Under this line are the records; write out word for word the part that begins at the line containing "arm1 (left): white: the" and ends at the line containing "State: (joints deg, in", and no more.

*** Information provided ***

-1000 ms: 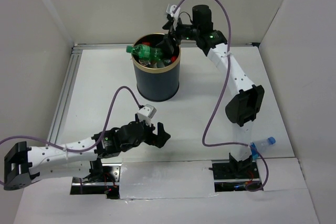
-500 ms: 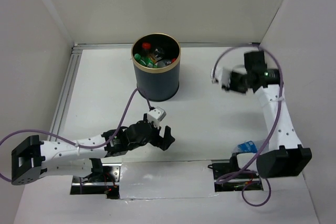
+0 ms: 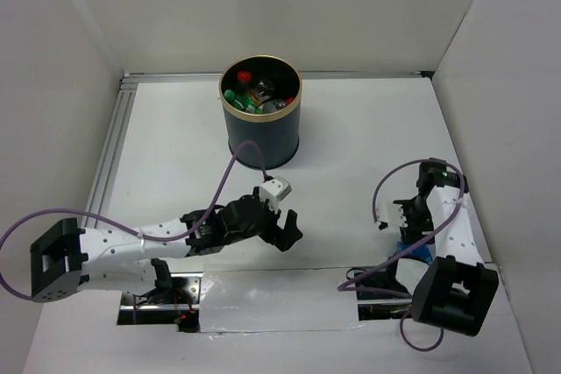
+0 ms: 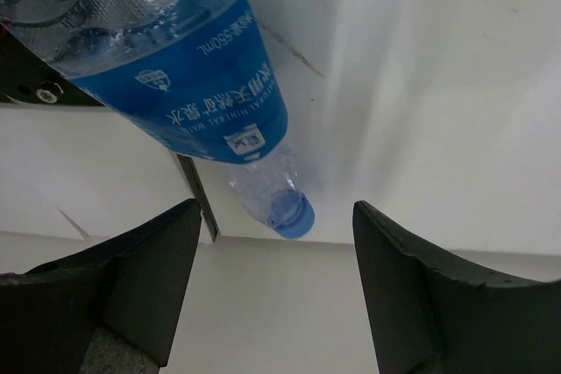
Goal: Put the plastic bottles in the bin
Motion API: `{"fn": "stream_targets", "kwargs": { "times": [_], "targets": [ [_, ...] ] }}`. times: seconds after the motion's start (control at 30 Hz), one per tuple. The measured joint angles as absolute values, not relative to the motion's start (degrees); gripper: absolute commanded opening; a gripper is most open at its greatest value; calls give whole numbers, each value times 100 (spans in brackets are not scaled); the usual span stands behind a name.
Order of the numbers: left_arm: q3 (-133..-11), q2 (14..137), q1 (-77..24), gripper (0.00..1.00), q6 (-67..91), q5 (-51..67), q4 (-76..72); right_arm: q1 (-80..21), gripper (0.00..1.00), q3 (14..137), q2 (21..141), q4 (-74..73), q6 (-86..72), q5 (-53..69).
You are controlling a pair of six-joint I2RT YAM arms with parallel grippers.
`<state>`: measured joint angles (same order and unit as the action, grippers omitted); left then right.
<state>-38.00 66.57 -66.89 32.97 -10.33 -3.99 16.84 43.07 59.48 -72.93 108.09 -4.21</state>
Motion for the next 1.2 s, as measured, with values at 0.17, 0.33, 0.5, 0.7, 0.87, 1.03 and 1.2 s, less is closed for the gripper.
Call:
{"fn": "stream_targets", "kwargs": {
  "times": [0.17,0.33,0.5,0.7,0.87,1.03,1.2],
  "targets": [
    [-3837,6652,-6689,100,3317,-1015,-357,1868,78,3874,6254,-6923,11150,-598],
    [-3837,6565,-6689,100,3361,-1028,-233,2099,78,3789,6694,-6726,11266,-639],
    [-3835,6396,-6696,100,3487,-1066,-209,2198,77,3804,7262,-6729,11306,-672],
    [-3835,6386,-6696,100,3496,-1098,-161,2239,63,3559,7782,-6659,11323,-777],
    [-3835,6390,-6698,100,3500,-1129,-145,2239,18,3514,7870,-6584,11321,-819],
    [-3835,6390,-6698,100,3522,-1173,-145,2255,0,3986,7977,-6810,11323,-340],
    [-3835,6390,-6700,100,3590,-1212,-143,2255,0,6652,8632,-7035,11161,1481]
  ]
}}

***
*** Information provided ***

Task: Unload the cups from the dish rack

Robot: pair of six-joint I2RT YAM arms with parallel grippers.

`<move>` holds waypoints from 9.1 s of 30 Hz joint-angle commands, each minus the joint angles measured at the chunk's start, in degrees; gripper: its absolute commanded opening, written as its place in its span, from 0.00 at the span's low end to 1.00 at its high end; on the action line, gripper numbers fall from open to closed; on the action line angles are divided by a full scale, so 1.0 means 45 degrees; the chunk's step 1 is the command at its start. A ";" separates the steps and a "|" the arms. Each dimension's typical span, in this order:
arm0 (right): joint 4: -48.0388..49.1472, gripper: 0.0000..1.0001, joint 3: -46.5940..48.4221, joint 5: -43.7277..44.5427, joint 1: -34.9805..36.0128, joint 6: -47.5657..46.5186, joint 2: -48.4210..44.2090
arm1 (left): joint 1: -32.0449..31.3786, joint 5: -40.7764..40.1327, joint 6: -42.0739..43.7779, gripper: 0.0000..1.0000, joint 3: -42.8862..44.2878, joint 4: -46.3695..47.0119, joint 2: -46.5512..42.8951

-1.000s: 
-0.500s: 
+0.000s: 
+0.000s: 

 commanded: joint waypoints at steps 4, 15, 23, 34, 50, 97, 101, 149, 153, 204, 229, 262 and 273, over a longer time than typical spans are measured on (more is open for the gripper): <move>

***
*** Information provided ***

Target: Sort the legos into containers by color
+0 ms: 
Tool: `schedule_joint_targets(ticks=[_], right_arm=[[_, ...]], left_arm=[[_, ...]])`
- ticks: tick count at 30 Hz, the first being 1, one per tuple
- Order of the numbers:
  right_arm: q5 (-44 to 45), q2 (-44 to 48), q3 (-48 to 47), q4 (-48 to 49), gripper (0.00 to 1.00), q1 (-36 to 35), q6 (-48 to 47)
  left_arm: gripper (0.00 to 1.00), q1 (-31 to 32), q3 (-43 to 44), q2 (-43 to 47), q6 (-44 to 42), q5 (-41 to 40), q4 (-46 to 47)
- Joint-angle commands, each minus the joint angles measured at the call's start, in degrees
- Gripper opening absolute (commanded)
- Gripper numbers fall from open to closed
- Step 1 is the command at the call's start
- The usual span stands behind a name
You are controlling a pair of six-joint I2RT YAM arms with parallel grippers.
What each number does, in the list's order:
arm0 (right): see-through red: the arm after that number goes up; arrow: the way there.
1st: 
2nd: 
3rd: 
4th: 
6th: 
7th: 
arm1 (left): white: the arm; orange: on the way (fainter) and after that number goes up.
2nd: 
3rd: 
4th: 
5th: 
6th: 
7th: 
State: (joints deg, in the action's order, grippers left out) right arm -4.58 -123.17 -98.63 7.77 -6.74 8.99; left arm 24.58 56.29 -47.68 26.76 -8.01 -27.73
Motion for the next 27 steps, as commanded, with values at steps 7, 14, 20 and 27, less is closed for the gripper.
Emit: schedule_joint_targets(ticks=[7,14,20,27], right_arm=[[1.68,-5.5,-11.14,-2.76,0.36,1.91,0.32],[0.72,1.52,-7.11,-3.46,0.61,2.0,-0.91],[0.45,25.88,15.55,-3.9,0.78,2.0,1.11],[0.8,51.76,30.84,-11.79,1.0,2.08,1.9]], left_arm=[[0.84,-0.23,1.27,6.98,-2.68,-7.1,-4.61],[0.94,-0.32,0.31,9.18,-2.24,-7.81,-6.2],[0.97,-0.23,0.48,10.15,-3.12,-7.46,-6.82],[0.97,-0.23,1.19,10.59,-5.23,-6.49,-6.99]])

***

#### Answer to the exercise
arm1 (left): white: the arm; orange: on the way (fainter) and after that number goes up.
2nd: 
3rd: 
4th: 
5th: 
6th: 
7th: 
State: (joints deg, in the action's order, grippers left out) right arm -4.58 -123.17 -98.63 7.77 -6.74 8.99; left arm 24.58 56.29 -47.68 26.76 -8.01 -27.73

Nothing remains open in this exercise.